Работа шла спокойно, привычно. И вдруг на мое имя пришло письмо, подписанное художественным руководителем Ленинградского цирка Георгием Семеновичем Венециановым, который предлагал нам открыть в качестве коверных очередной сезон а Ленинграде.
Как бы предугадывая наши смятения и колебания, Георгий Семенович писал, что во всем нам поможет.
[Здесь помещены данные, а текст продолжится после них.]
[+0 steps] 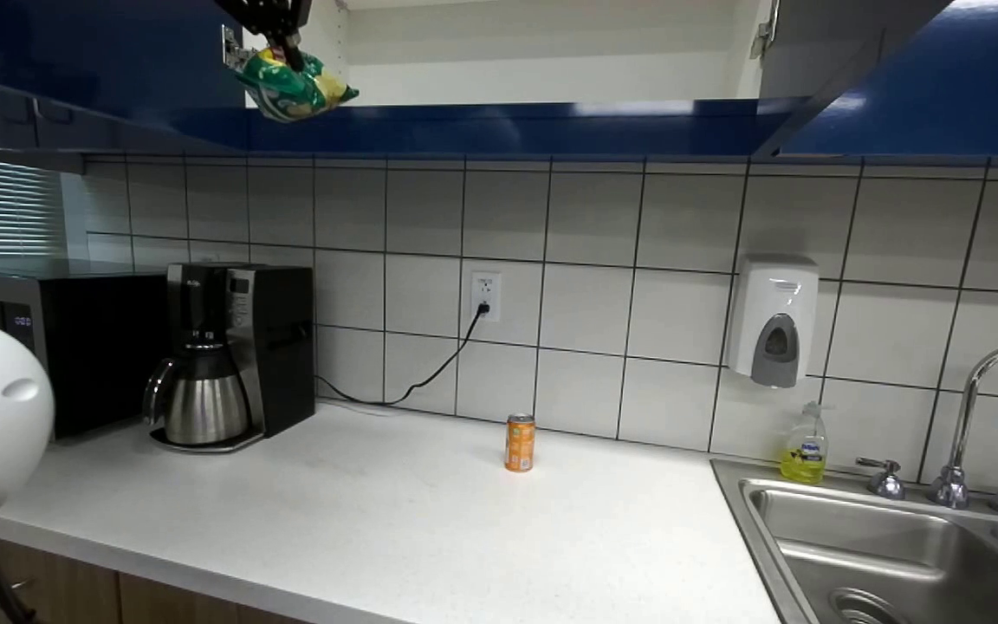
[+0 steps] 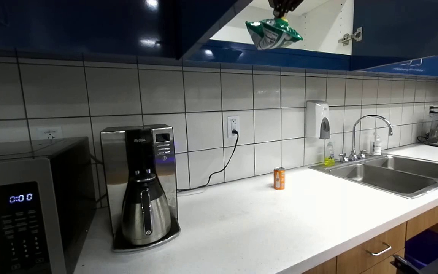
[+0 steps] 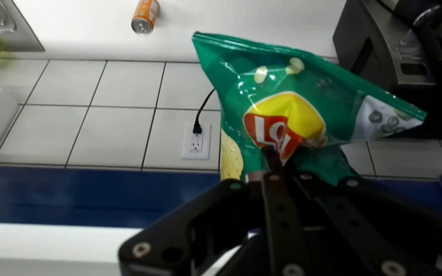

В конце письма - фраза: "Не бойтесь, не боги горшки обжигают".
Предложение Венецианова было заманчивым. Но с чем ехать? Кроме "Насоса" и "Бантиков", к этому времени мы придумали сценку "Стрельба из лука", а также интермедию с яйцами, которые должны таинственно исчезать с табуретки. Вот, пожалуй, и весь наш репертуар. Правда, до начала гастролей в Ленинграде оставалось два месяца. И мы решили, что кое-что придумать успеем. О всех своих сомнениях мы написали Венецианову. В этом же письме, как он просил, мы послали подробное описание своих реприз.
Георгия Семеновича мы знали и уважали. И когда окончательно решили, что в Ленинград поедем, то сказали себе: "Пусть поездка проходит под лозунгом "Не боги горшки обжигают".
Дождем и ветром встретил нас осенний Ленинград. На маленьком автобусе, специально присланном за нами, доехали до цирка. Через два часа разместились в большой комнате общежития на втором этаже. В первый же день - встреча с Георгием Семеновичем, который сразу спросил нас:
- Вас встретили?
И мы поняли, что встреча экспедитора - дело его рук. Тут же возник обстоятельный разговор о работе.
На другой день Георгий Семенович сказал мне:
- А вы бы в музей сходили. Там, если покопаться, можно кое-что разыскать или хотя бы какую-нибудь зацепочку найти.
В Ленинграде единственный в Союзе, а пожалуй, и в мире, Музей циркового искусства.
Целый день перебирал я пачки фотографий, десятки книг, рукописи, афиши, программы. Но, увы, ничего полезного для нашей работы не нашел. Только на один рисунок с изображением клоуна, который едет на бутафорской лошадке по манежу, обратил внимание. Клоун ходит по манежу в надетом на себя каркасе лошади.